Even outside of modern relevance this is such a solid episode of television. Joe Hill, in a short story titled “Best New Horror,” touched on the idea that the surprise ending is seen as a nasty jolt in modern literary fiction (that name-drop totally wasn’t a hit to next week’s essay, not at all). Seemingly complying with this view, Serling’s script tells you from moment one how this ends. Hell, the damn title tells you. This man is obsolete in the eyes of the state and is due for execution. In giving us the ending right up front and we’re left with nothing but a sense of dread and inevitably that sets a viewer on the edge of their seat in anticipation. You want him to go free. Even knowing the ending I wanted him to find a way out of it, but that just isn’t in the cards. Similar to last week’s post on The Fountain, I again have to touch on the unswaying spectre of death and that it isn’t what truly matters, only what you do with the time leading up to that final rattle. Wordsworth chooses to use his last minutes to tell us the importance of what he believes, and does so with a national audience that he was allowed to request. He also holds the state’s stalwart stance on literacy, religion, and humanity up against his own faith and in doing so is able to show the weakness of those that choose to put their faith in an organization that stands against said things.

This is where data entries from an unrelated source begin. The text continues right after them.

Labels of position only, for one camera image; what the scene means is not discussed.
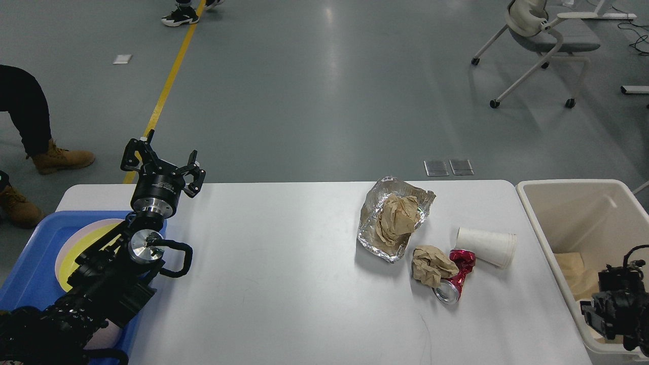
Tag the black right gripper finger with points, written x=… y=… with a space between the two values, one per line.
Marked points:
x=593 y=318

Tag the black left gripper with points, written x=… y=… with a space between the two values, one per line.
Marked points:
x=156 y=192

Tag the brown paper bag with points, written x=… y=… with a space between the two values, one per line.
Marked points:
x=582 y=282

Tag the white paper cup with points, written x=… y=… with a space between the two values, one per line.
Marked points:
x=494 y=248

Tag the yellow plate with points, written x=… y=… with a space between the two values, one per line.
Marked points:
x=76 y=258

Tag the brown paper ball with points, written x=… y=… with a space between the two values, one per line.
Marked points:
x=430 y=265

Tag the pink mug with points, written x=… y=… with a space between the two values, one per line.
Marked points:
x=105 y=337

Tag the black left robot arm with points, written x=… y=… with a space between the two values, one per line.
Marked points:
x=111 y=283

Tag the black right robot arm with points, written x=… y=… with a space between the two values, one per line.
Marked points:
x=620 y=307

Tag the beige plastic bin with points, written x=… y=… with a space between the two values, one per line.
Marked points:
x=601 y=220

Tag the pink plate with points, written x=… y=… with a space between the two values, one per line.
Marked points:
x=71 y=243

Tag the tan boot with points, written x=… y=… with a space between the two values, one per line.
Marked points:
x=56 y=158
x=21 y=212

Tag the crushed red soda can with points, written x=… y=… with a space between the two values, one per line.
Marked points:
x=450 y=290

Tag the walking person dark trousers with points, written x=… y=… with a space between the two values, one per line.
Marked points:
x=184 y=13

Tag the seated person in black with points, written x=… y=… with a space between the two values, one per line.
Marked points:
x=23 y=98

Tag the blue plastic tray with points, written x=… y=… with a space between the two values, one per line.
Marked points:
x=32 y=281

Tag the crumpled aluminium foil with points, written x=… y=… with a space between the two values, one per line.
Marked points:
x=373 y=205

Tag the metal floor socket plate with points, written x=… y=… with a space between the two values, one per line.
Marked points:
x=436 y=167

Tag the crumpled brown paper on foil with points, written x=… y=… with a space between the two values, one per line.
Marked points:
x=398 y=217

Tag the white desk leg base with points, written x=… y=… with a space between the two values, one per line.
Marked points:
x=634 y=89

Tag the white grey office chair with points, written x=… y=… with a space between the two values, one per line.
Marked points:
x=558 y=36

“The Obsolete Man” is a testament to what someone can do when they stand up to those who tell them they don’t matter, to those who say that they cannot be part of the whole because they serve no purpose. I talk a lot about time and inevitability, about death and what you do up until that point, because it matters so damn much. This life is not about what you choose to do at the end, but who you are up until that point. What Wordsworth does isn’t a last moment change, a sudden insight of importance, but rather a statement of who he has been and the experiences that shaped him. He peddles his poetry, his literature, and his faith to the masses throughout his life only to be told that it isn’t important and he chooses to die showing the world that it is. Someone that did not believe these things, someone that has not had their entire life shaped by them, cannot commit in that way. His choice to share the importance of intelligence, of critical thinking, and yes – even of his god, to the nation is a profound testament to the things that we are slowly beginning to lose. We get so lost in fighting amongst each other that we forget what is truly important. In his final moments Wordsworth shares his humanity with the chairman, an act of mercy in the face of destruction that he did not have to grant and that would have benefitted those who would have destroyed what he stood for, but he grants it anyway. He gives this gift on one condition and that is the acknowledgement that the views of others exist, that they matter. Without this kindness, this understanding of others and that what they are that is so deathly important, the story would be so bleak and aimless but it’s in this moment that he allows for love and kindness to reenter the equation and we cannot forget this. Wordsworth’s influence, and in that those of Meredith’s performance and Serling’s writing, we’re nothing. Without kindness, mercy, and intelligence all we are is a drab sham of the evils that came before us and in this aren’t we all responsible for what we, as a people, become?